** INFORMATION follows **

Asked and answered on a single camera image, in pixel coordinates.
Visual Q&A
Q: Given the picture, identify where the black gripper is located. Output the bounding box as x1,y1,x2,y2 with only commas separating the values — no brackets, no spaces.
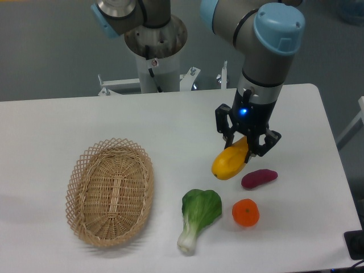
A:
215,89,282,163

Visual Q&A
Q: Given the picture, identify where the yellow mango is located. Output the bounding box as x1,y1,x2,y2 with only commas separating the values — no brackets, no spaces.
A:
211,136,249,180

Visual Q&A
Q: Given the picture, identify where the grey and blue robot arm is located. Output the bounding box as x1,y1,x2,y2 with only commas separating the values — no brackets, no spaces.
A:
91,1,305,161

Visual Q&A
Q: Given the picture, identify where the woven wicker basket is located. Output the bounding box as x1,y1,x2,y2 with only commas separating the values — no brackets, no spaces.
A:
65,138,154,247

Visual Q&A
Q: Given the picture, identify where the purple sweet potato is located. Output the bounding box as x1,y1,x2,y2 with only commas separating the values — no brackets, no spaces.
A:
241,169,278,190

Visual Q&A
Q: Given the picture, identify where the orange tangerine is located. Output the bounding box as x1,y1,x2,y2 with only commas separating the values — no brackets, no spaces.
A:
231,198,260,228

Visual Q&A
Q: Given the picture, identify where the green bok choy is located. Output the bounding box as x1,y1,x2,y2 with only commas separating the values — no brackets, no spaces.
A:
177,189,222,254

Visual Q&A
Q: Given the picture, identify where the black device at table edge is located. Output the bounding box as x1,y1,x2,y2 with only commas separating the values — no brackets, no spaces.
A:
344,230,363,260

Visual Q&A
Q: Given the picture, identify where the white metal base frame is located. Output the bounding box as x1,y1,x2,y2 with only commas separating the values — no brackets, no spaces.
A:
97,60,230,96

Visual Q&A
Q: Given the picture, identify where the black cable on pedestal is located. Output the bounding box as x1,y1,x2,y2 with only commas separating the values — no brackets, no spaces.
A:
144,44,163,93

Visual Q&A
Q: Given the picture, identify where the white furniture frame at right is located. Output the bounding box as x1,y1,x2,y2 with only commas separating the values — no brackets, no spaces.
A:
336,96,363,151

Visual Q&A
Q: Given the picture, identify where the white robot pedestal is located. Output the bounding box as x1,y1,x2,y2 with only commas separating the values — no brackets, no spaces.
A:
124,15,188,94

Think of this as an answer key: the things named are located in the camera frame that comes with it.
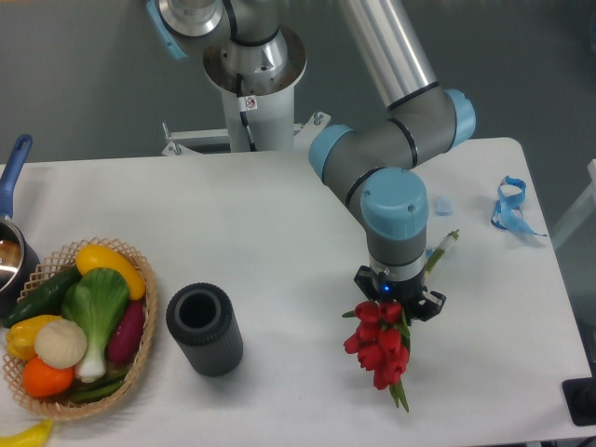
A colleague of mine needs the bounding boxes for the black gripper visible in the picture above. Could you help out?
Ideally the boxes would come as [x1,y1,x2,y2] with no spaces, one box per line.
[354,265,446,320]

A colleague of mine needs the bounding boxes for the red tulip bouquet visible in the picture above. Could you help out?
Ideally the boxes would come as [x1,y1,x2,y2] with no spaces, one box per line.
[342,229,460,412]

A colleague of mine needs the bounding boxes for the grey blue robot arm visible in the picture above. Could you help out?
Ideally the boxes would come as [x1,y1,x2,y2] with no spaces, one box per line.
[146,1,476,321]

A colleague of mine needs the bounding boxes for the small translucent blue cap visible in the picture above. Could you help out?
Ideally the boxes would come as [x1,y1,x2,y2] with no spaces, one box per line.
[434,196,454,217]

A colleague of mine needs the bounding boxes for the blue ribbon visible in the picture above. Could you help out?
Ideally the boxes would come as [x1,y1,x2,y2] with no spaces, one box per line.
[490,176,547,237]

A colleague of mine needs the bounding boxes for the dark grey ribbed vase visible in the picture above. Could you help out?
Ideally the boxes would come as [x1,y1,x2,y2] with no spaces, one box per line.
[166,282,243,377]

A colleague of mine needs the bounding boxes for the black device at edge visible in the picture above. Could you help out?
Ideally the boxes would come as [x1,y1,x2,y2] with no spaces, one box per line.
[562,377,595,427]

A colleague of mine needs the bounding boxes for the purple sweet potato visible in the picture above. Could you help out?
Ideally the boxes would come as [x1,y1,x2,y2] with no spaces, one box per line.
[107,301,144,364]

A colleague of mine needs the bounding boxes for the green bok choy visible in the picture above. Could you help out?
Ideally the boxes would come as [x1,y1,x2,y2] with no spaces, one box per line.
[61,267,129,384]

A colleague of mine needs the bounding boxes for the green beans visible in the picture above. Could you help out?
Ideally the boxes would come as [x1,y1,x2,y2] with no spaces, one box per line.
[68,370,128,404]

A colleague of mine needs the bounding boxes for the white garlic bulb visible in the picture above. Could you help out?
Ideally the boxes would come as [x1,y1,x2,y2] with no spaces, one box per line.
[34,318,88,369]

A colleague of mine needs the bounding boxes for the woven wicker basket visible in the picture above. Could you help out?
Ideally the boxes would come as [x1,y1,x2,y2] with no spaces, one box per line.
[3,237,158,421]

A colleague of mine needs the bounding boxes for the green cucumber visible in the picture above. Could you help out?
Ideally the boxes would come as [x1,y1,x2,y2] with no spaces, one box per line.
[3,266,82,328]

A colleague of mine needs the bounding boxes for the orange fruit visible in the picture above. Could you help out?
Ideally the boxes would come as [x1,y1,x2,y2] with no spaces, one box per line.
[21,357,75,398]

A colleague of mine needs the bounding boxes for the yellow bell pepper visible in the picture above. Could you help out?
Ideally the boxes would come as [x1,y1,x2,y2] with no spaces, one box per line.
[6,315,61,360]

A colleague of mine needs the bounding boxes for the yellow banana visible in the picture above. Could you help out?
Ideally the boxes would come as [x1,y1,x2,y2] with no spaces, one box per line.
[1,419,54,447]

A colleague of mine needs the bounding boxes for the white frame at right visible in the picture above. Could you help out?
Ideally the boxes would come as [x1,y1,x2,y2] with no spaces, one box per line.
[550,159,595,251]

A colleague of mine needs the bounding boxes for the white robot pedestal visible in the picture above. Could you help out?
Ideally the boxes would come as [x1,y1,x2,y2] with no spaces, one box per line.
[162,25,331,156]

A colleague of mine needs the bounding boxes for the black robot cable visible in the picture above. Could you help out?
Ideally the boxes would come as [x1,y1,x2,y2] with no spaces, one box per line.
[235,73,258,153]

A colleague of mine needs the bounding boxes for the blue handled saucepan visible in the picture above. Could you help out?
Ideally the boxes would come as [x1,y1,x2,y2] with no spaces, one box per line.
[1,134,39,318]

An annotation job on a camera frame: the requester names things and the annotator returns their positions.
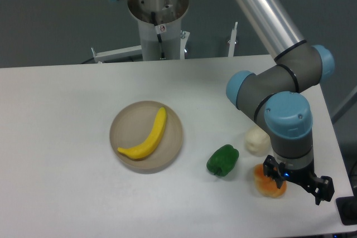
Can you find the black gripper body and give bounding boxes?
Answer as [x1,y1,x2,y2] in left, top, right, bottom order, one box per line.
[272,157,315,188]

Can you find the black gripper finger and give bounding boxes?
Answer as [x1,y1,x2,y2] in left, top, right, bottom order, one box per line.
[306,175,334,205]
[263,155,286,189]

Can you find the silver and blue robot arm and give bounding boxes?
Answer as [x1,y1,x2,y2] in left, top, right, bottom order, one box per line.
[128,0,334,204]

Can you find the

** End of INFORMATION **

■ WHAT NEEDS TO BE DONE
Wherever a picture appears in the records, omit it, and transcribe everything else exactly.

■ TASK OUTPUT
Asked and answered on a single camera image, in pixel coordinates.
Visual Q&A
Q: Given the picture, identify where the black gripper is located. Output the bounding box as x1,y1,x2,y2 with only commas separating the values — no brackets, no spaces.
A:
215,89,282,163

Visual Q&A
Q: Given the picture, identify where the yellow mango is located. Output the bounding box as x1,y1,x2,y2 with only commas separating the values — no brackets, no spaces.
A:
211,136,249,180

Visual Q&A
Q: Given the picture, identify where the grey and blue robot arm is located. Output the bounding box as x1,y1,x2,y2 with only commas separating the values — no brackets, no spaces.
A:
91,1,305,161

Visual Q&A
Q: Given the picture, identify where the woven wicker basket is located. Output the bounding box as x1,y1,x2,y2 with only commas separating the values — no brackets, no spaces.
A:
65,138,154,247

Visual Q&A
Q: Given the picture, identify where the purple sweet potato is located. Output the bounding box as x1,y1,x2,y2 with only commas separating the values — no brackets, no spaces.
A:
241,169,278,190

Visual Q&A
Q: Given the picture, identify where the orange tangerine is located. Output the bounding box as x1,y1,x2,y2 with only commas separating the values — no brackets, no spaces.
A:
231,198,260,228

Visual Q&A
Q: Given the picture, identify where the green bok choy is located. Output the bounding box as x1,y1,x2,y2 with only commas separating the values — no brackets, no spaces.
A:
177,189,222,254

Visual Q&A
Q: Given the picture, identify where the black device at table edge is located. Output the bounding box as x1,y1,x2,y2 with only commas separating the values — no brackets, no spaces.
A:
344,230,363,260

Visual Q&A
Q: Given the picture, identify where the white metal base frame is located. Output the bounding box as x1,y1,x2,y2 with only commas separating the values — no brackets, no spaces.
A:
97,60,230,96

Visual Q&A
Q: Given the picture, identify where the black cable on pedestal is located. Output the bounding box as x1,y1,x2,y2 with only commas separating the values — no brackets, no spaces.
A:
144,44,163,93

Visual Q&A
Q: Given the picture, identify where the white furniture frame at right is located. Output the bounding box as x1,y1,x2,y2 with only commas separating the values — no brackets, no spaces.
A:
336,96,363,151

Visual Q&A
Q: Given the picture, identify where the white robot pedestal is located. Output the bounding box as x1,y1,x2,y2 with only commas separating the values — no brackets, no spaces.
A:
124,15,188,94

Think of this as an answer key: the things named are located in the camera frame that comes with it.
A colleague of mine needs the bounding boxes for the black gripper visible in the picture above. Could you help out?
Ideally the boxes would come as [x1,y1,x2,y2] with no spaces, one box per line.
[354,265,446,320]

A colleague of mine needs the bounding boxes for the red tulip bouquet visible in the picture above. Could you help out?
Ideally the boxes would come as [x1,y1,x2,y2] with no spaces, one box per line.
[342,229,460,412]

A colleague of mine needs the bounding boxes for the grey blue robot arm visible in the picture above. Could you help out?
Ideally the boxes would come as [x1,y1,x2,y2] with no spaces, one box per line.
[146,1,476,321]

A colleague of mine needs the bounding boxes for the small translucent blue cap visible in the picture above. Could you help out?
Ideally the boxes would come as [x1,y1,x2,y2] with no spaces, one box per line.
[434,196,454,217]

A colleague of mine needs the bounding boxes for the blue ribbon visible in the picture above. Could you help out?
Ideally the boxes would come as [x1,y1,x2,y2] with no spaces, one box per line.
[490,176,547,237]

A colleague of mine needs the bounding boxes for the dark grey ribbed vase visible in the picture above. Could you help out?
Ideally the boxes would come as [x1,y1,x2,y2] with no spaces, one box per line.
[166,282,243,377]

A colleague of mine needs the bounding boxes for the black device at edge visible in the picture above. Could you help out?
Ideally the boxes would come as [x1,y1,x2,y2] with no spaces, one box per line.
[562,377,595,427]

A colleague of mine needs the bounding boxes for the purple sweet potato visible in the picture above. Could you help out?
Ideally the boxes would come as [x1,y1,x2,y2] with no spaces, one box per line.
[107,301,144,364]

A colleague of mine needs the bounding boxes for the green bok choy visible in the picture above. Could you help out?
Ideally the boxes would come as [x1,y1,x2,y2] with no spaces, one box per line.
[61,267,129,384]

A colleague of mine needs the bounding boxes for the green beans visible in the picture above. Could you help out?
Ideally the boxes would come as [x1,y1,x2,y2] with no spaces, one box per line.
[68,370,128,404]

A colleague of mine needs the bounding boxes for the white garlic bulb visible in the picture above. Could you help out?
Ideally the boxes would come as [x1,y1,x2,y2] with no spaces, one box per line.
[34,318,88,369]

A colleague of mine needs the bounding boxes for the woven wicker basket visible in the picture above. Could you help out?
Ideally the boxes would come as [x1,y1,x2,y2] with no spaces, one box per line.
[3,237,158,421]

A colleague of mine needs the bounding boxes for the green cucumber visible in the picture above. Could you help out?
Ideally the boxes would come as [x1,y1,x2,y2] with no spaces, one box per line.
[3,266,82,328]

A colleague of mine needs the bounding boxes for the orange fruit visible in the picture above. Could you help out?
Ideally the boxes would come as [x1,y1,x2,y2] with no spaces, one box per line.
[21,357,75,398]

A colleague of mine needs the bounding boxes for the yellow bell pepper visible in the picture above. Could you help out?
Ideally the boxes would come as [x1,y1,x2,y2] with no spaces, one box per line.
[6,315,61,360]

A colleague of mine needs the bounding boxes for the yellow banana visible in the picture above. Could you help out?
Ideally the boxes would come as [x1,y1,x2,y2] with no spaces, one box per line.
[1,419,54,447]

A colleague of mine needs the bounding boxes for the white frame at right visible in the picture above. Could you help out?
Ideally the boxes would come as [x1,y1,x2,y2] with no spaces, one box per line.
[550,159,595,251]

A colleague of mine needs the bounding boxes for the white robot pedestal visible in the picture above. Could you help out?
Ideally the boxes would come as [x1,y1,x2,y2] with no spaces, one box per line.
[162,25,331,156]

A colleague of mine needs the bounding boxes for the black robot cable visible in the picture above. Could you help out?
Ideally the boxes would come as [x1,y1,x2,y2] with no spaces, one box per line.
[235,73,258,153]

A colleague of mine needs the bounding boxes for the blue handled saucepan visible in the picture above. Could you help out?
Ideally the boxes would come as [x1,y1,x2,y2] with no spaces, one box per line.
[1,134,39,318]

An annotation job on a camera frame: the requester names things and the annotator returns their positions.
Can you find the black gripper body and give bounding boxes?
Answer as [x1,y1,x2,y2] in left, top, right, bottom order, one box per line.
[272,157,315,188]

Can you find the black gripper finger and give bounding boxes?
Answer as [x1,y1,x2,y2] in left, top, right, bottom order, one box per line.
[306,175,334,205]
[263,155,286,189]

Can you find the silver and blue robot arm and give bounding boxes?
Answer as [x1,y1,x2,y2] in left, top, right, bottom order, one box per line.
[128,0,334,204]

Can you find the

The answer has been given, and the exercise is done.